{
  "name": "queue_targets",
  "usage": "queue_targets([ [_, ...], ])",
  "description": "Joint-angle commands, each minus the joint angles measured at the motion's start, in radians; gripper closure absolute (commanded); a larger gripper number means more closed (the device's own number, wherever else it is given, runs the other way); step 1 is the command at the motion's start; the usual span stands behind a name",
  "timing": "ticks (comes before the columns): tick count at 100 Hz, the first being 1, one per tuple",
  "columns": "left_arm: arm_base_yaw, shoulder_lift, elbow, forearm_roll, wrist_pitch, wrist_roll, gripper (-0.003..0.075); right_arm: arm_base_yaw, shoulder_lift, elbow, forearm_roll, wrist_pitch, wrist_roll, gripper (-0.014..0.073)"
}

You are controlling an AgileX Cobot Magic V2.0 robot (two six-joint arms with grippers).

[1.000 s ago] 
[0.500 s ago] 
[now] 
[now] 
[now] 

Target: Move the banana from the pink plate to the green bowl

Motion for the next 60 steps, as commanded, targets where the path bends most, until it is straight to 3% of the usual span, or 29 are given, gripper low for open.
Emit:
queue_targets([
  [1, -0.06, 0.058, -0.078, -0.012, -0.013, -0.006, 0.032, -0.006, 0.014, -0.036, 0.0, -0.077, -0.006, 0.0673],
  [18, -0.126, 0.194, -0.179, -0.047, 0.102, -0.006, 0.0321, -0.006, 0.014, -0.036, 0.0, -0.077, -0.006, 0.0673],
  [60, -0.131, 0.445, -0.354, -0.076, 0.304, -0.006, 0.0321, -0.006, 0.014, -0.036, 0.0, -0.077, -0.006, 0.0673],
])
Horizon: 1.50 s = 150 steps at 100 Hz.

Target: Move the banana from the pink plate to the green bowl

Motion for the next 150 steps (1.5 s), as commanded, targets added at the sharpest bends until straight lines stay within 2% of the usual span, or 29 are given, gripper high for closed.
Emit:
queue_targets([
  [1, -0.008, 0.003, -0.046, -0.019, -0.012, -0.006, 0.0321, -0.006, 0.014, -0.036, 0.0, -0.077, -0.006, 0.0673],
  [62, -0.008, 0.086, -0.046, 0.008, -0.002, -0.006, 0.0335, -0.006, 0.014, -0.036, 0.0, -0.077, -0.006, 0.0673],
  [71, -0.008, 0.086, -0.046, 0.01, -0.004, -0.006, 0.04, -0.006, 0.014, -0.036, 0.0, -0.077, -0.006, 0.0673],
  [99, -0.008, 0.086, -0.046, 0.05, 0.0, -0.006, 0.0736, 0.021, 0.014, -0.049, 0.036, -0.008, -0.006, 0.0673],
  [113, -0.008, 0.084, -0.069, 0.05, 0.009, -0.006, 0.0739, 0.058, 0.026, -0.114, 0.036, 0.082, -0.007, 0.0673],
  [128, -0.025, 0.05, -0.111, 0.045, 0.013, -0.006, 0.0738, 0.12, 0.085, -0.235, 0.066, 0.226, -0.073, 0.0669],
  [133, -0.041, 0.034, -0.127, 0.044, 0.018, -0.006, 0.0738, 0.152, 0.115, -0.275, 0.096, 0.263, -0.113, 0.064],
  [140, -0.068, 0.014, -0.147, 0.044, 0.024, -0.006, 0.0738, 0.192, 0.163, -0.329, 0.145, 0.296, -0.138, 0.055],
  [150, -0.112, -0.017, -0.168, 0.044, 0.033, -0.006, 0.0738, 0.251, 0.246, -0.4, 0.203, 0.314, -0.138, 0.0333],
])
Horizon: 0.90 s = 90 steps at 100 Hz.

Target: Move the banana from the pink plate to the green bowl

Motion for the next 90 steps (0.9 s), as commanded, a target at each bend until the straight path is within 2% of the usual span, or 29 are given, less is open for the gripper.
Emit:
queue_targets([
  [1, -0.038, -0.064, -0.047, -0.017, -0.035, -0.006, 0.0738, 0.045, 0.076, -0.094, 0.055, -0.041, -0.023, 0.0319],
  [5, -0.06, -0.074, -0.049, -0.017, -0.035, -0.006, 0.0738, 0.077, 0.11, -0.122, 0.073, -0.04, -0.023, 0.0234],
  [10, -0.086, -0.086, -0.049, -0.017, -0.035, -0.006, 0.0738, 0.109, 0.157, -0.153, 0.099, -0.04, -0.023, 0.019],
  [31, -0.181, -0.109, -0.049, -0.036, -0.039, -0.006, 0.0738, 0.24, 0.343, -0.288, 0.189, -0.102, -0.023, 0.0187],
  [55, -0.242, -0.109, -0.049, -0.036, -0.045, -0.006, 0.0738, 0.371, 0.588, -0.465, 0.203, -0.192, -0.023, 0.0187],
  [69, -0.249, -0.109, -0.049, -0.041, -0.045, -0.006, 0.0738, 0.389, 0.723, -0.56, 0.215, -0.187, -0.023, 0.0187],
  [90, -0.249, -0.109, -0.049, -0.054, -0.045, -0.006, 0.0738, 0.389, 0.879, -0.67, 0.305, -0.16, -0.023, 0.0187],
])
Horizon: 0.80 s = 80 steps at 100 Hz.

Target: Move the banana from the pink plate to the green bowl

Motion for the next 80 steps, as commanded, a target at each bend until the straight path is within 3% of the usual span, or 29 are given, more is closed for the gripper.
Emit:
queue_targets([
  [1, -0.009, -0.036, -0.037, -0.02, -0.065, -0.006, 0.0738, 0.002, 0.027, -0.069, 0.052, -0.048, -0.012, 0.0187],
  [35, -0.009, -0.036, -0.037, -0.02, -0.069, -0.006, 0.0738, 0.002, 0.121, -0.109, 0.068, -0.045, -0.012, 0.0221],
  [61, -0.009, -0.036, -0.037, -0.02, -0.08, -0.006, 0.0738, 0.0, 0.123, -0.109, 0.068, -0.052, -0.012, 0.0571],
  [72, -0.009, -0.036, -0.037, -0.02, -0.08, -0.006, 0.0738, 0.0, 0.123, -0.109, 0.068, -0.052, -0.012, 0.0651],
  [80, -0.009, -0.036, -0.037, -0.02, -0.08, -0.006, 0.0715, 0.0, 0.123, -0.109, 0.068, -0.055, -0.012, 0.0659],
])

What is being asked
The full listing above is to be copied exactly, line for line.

Written solution
{
  "name": "queue_targets",
  "usage": "queue_targets([ [_, ...], ])",
  "description": "Joint-angle commands, each minus the joint angles measured at the motion's start, in radians; gripper closure absolute (commanded); a larger gripper number means more closed (the device's own number, wherever else it is given, runs the other way); step 1 is the command at the motion's start; the usual span stands behind a name",
  "timing": "ticks (comes before the columns): tick count at 100 Hz, the first being 1, one per tuple",
  "columns": "left_arm: arm_base_yaw, shoulder_lift, elbow, forearm_roll, wrist_pitch, wrist_roll, gripper (-0.003..0.075); right_arm: arm_base_yaw, shoulder_lift, elbow, forearm_roll, wrist_pitch, wrist_roll, gripper (-0.014..0.073)"
}

You are controlling an AgileX Cobot Magic V2.0 robot (two six-joint arms with grippers).

[1.000 s ago] 
[0.500 s ago] 
[now] 
[now] 
[now] 

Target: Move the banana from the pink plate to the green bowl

Motion for the next 60 steps, as commanded, targets where the path bends most, until it is straight to 3% of the usual span, or 29 are given, gripper low for open.
Emit:
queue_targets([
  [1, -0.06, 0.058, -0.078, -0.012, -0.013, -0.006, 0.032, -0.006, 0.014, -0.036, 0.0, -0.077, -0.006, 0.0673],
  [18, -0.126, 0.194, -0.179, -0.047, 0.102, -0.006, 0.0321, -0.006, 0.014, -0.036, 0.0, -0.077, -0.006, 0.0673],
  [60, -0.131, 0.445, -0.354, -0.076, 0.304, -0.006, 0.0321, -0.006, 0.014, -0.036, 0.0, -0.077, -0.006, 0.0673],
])
Horizon: 1.50 s = 150 steps at 100 Hz.

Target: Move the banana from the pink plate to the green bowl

Motion for the next 150 steps (1.5 s), as commanded, targets added at the sharpest bends until straight lines stay within 2% of the usual span, or 29 are given, gripper high for closed.
Emit:
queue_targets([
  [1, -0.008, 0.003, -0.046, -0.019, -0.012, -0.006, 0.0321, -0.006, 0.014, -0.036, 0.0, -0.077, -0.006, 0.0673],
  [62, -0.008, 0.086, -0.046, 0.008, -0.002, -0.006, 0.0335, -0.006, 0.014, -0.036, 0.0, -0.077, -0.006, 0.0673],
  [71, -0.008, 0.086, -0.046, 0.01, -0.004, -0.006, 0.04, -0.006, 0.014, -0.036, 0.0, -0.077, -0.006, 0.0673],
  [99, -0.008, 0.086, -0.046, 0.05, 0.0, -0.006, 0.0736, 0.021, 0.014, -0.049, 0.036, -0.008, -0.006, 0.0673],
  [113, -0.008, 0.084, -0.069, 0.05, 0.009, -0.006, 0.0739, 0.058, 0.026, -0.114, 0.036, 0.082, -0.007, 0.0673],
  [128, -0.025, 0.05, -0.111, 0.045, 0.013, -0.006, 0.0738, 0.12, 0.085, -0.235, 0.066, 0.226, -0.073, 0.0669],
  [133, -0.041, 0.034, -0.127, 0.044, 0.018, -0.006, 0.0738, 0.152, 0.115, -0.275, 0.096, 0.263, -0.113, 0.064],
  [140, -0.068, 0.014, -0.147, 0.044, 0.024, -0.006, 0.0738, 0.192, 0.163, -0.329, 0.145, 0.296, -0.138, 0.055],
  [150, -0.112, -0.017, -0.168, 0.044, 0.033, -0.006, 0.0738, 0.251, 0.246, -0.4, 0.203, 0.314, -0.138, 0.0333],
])
Horizon: 0.90 s = 90 steps at 100 Hz.

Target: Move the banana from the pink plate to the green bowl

Motion for the next 90 steps (0.9 s), as commanded, a target at each bend until the straight path is within 2% of the usual span, or 29 are given, less is open for the gripper.
Emit:
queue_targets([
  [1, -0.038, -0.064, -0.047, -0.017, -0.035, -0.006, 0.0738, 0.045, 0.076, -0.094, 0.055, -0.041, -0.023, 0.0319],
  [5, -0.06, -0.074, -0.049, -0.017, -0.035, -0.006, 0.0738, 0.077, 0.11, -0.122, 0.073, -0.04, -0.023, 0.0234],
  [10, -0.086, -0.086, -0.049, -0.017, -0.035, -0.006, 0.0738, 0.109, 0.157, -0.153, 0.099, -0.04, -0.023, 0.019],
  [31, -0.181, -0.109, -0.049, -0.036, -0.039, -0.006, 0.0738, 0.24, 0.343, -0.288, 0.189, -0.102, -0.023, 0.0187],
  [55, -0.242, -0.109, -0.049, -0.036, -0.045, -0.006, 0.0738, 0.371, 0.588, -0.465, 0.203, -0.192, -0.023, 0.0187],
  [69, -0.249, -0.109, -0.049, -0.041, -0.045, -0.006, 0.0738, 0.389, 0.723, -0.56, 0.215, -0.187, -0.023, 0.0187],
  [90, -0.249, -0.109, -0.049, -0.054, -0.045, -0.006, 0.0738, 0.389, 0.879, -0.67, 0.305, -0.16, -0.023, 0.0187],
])
Horizon: 0.80 s = 80 steps at 100 Hz.

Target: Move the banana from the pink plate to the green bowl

Motion for the next 80 steps, as commanded, a target at each bend until the straight path is within 3% of the usual span, or 29 are given, more is closed for the gripper.
Emit:
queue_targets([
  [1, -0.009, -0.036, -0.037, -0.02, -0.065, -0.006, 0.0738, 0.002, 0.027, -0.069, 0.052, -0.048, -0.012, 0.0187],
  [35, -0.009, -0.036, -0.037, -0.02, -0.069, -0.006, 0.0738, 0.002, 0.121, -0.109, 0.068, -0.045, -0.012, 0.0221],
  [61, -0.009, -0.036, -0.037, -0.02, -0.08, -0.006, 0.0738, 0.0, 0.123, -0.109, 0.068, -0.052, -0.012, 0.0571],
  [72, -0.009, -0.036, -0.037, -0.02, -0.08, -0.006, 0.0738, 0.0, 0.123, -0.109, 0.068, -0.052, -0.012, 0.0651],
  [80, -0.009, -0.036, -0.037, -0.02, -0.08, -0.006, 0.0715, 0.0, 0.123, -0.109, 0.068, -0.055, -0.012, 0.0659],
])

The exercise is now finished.